Under the new law, only in the first year are no-cause evictions allowed. After the first year, landlords can end a month-to-month tenancy with a 90-day notice but only for a “qualifying landlord reason.” Those don’t include just because the tenant is an irritation or the landlord doesn’t want to go through a court-ordered eviction. Those “qualifying reasons” can include wanting to move into or have a family member move into a unit. It can also be because the landlord is selling the property to a person who plans to be an owner-occupant. Then, if the landlord takes possession for a “qualifying reason,” he or she has to pay the renter one-month’s rent when the notice is delivered.

As if that weren’t enough, rents can be increased no more than 7 percent a year plus the “yearly change in the consumer price index.” The law specifically exempts properties less than 15 years dating from their first occupancy certificate.

The law covers all rental properties, both apartments and single-family.

Saving California to last because there’s such a diverse situation to deal with. Individual cities sometimes have their own laws that negatively affect landlords. However, just discussing 2019 changes, as of August 1, 2019, the city of San Diego requires landlords to accept Section 8 vouchers and forbids stating that they do not participate in the Section 8 program.

Then AB 2343 extends the notice requirements to 10 days for nonpayment of rent and five days for a nuisance excluding Saturdays, Sundays, and legal holidays; that’s up from five days all around.

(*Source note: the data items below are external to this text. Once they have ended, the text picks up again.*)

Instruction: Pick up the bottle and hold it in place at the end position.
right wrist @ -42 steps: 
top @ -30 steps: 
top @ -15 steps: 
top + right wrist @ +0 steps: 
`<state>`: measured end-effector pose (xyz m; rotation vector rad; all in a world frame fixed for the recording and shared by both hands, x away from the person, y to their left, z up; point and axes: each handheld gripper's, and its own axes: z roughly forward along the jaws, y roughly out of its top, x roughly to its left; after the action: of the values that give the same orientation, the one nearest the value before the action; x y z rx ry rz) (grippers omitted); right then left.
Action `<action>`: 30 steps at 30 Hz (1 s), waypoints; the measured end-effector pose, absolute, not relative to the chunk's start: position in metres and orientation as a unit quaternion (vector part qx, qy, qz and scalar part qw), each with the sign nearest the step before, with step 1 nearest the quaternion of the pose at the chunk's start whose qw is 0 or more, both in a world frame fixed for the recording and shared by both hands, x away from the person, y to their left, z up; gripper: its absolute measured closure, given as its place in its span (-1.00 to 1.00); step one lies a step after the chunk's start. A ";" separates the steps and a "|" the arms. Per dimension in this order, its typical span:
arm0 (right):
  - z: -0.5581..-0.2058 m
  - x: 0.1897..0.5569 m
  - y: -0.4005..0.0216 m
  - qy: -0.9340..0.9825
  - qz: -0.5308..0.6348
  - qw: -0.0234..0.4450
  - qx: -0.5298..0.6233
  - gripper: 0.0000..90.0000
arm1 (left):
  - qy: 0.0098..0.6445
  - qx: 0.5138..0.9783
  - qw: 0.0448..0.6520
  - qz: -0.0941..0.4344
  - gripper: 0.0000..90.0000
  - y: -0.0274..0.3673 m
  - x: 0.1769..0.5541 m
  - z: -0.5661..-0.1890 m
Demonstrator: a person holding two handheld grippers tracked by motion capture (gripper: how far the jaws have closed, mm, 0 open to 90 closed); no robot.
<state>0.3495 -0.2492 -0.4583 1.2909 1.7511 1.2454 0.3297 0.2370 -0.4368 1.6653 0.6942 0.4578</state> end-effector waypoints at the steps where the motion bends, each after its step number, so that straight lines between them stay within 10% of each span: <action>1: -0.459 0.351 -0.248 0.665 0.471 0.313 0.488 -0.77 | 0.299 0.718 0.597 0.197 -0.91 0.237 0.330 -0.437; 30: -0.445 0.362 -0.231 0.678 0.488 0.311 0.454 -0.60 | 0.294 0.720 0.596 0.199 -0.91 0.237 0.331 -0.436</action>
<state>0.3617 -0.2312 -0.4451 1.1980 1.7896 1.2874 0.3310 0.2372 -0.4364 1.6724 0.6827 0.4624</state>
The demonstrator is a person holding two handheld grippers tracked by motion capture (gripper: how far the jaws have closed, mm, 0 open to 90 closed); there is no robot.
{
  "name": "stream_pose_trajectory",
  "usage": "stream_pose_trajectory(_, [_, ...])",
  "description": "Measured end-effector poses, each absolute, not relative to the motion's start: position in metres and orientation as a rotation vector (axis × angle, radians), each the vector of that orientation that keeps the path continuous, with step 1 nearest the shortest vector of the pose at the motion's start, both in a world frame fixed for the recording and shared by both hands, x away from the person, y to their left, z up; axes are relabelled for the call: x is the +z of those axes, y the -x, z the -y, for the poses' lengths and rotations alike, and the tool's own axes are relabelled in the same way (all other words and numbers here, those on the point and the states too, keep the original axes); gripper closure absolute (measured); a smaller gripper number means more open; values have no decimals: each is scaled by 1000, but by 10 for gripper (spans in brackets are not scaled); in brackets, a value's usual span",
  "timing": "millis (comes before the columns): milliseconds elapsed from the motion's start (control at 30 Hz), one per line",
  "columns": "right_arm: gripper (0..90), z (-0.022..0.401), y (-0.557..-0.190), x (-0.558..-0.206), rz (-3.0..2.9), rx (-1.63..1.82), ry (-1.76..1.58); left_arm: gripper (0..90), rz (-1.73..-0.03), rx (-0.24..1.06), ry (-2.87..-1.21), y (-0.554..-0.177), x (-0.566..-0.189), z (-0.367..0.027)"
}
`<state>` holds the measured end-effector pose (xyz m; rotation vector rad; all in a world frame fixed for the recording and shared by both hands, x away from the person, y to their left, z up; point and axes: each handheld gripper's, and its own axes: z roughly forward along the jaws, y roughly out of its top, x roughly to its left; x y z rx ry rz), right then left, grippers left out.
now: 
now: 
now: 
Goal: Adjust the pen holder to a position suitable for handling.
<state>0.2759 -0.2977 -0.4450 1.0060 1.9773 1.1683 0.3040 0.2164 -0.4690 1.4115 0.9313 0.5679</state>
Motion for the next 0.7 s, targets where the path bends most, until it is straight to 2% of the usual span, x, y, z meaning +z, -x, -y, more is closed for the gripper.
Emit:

The state has had its share of emergencies in the past year and the legislature responded with AB 1919 that makes it a misdemeanor to raise the rent more than 10 percent after a state of emergency is declared. In addition, it would make it a misdemeanor to evict a tenant after the declaration of a state of emergency and rent or “offer to rent” at a higher rental price.

If a third-party pays the rent for a tenant, AB 2219 allows a landlord to require that the person paying the rent acknowledges in writing that they are not living in the property and that acceptance of the rent does not create a tenancy with that third party. That’s actually landlord friendly in that it keeps tenants from sneaking in people who have not been screened by the landlord.

The National Apartment Association in their white paper, “The High Cost of Rent Control,” reports that economist and housing-policy expert Dr. Anthony Downs wrote “the economic and social costs of rent control ‘almost always outweigh any perceived short-term benefits they provide.’” In addition, he found that rent control are both “unfair to owners of rental units and damaging to some of the very low income renters they are supposed to protect.” As I mentioned at the beginning, you can’t do just one thing. Passing a law will make those negatively affected by the law to do what they need to do to keep themselves afloat.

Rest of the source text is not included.